The "appalling shooting" of a senior reporter working for a privately-owned newspaper in Sri Lanka underscores the threats faced by journalists in the country, media rights groups said Tuesday.

Paris-based Reporters without Borders (RSF) and Journalists for Democracy, a group of Sri Lankan reporters in exile, said the Friday night shooting of Faraz Shauketaly was the latest attempt to muzzle the country's independent press.

"This appalling shooting suggests that the enemies of media freedom are trying to silence those journalists who still dare to report the news freely," the two rights groups said in a joint statement.

Shauketaly, a 54-year-old investigative journalist at the Sunday Leader newspaper, had reported on alleged graft in Sri Lanka's energy sector. He was moved to a private hospital after undergoing surgery at a state hospital to remove a bullet from his neck.

The newspaper said the shooting at Shauketaly's home in a suburb of Colombo brought back memories of the assassination of its founding editor, Lasantha Wickrematunge, who was gunned down in January 2009 while driving to work.

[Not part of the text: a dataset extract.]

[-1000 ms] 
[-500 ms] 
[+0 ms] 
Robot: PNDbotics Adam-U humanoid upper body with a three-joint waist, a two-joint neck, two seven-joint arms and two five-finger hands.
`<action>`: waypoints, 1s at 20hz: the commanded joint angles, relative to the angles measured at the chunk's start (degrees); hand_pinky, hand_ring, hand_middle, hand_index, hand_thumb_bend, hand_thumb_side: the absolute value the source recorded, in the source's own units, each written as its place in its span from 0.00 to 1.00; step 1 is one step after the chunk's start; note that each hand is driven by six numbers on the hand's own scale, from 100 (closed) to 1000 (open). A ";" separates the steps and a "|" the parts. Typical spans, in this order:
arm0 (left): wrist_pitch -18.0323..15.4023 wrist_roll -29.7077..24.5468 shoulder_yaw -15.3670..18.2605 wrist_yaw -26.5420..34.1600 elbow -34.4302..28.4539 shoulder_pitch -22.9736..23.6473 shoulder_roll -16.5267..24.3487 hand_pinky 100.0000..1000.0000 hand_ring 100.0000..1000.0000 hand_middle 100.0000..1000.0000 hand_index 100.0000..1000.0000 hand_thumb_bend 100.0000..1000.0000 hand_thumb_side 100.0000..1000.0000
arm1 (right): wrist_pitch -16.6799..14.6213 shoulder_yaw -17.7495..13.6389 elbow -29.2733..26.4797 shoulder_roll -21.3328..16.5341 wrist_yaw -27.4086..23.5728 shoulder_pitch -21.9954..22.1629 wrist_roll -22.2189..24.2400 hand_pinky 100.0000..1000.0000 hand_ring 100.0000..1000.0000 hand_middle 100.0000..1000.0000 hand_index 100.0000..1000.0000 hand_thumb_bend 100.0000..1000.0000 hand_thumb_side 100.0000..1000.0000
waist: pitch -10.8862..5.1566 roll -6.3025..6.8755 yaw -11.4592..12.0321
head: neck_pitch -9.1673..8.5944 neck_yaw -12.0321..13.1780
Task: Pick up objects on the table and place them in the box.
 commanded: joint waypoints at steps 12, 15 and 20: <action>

"Sri Lankan journalists are constantly the targets of threats and reprisals, often by the government," the rights groups said, adding that Sri Lanka was ranked 162 out of 179 countries in the RSF press freedom index.

Rights groups say at least 17 journalists and media workers have been killed in the country in the past decade. Many Sri Lankan journalists have also fled the island fearing violence.

Sri Lanka lifted a state of emergency in 2011, but media rights groups say journalists have been forced to self-censor their work due to fear of attacks.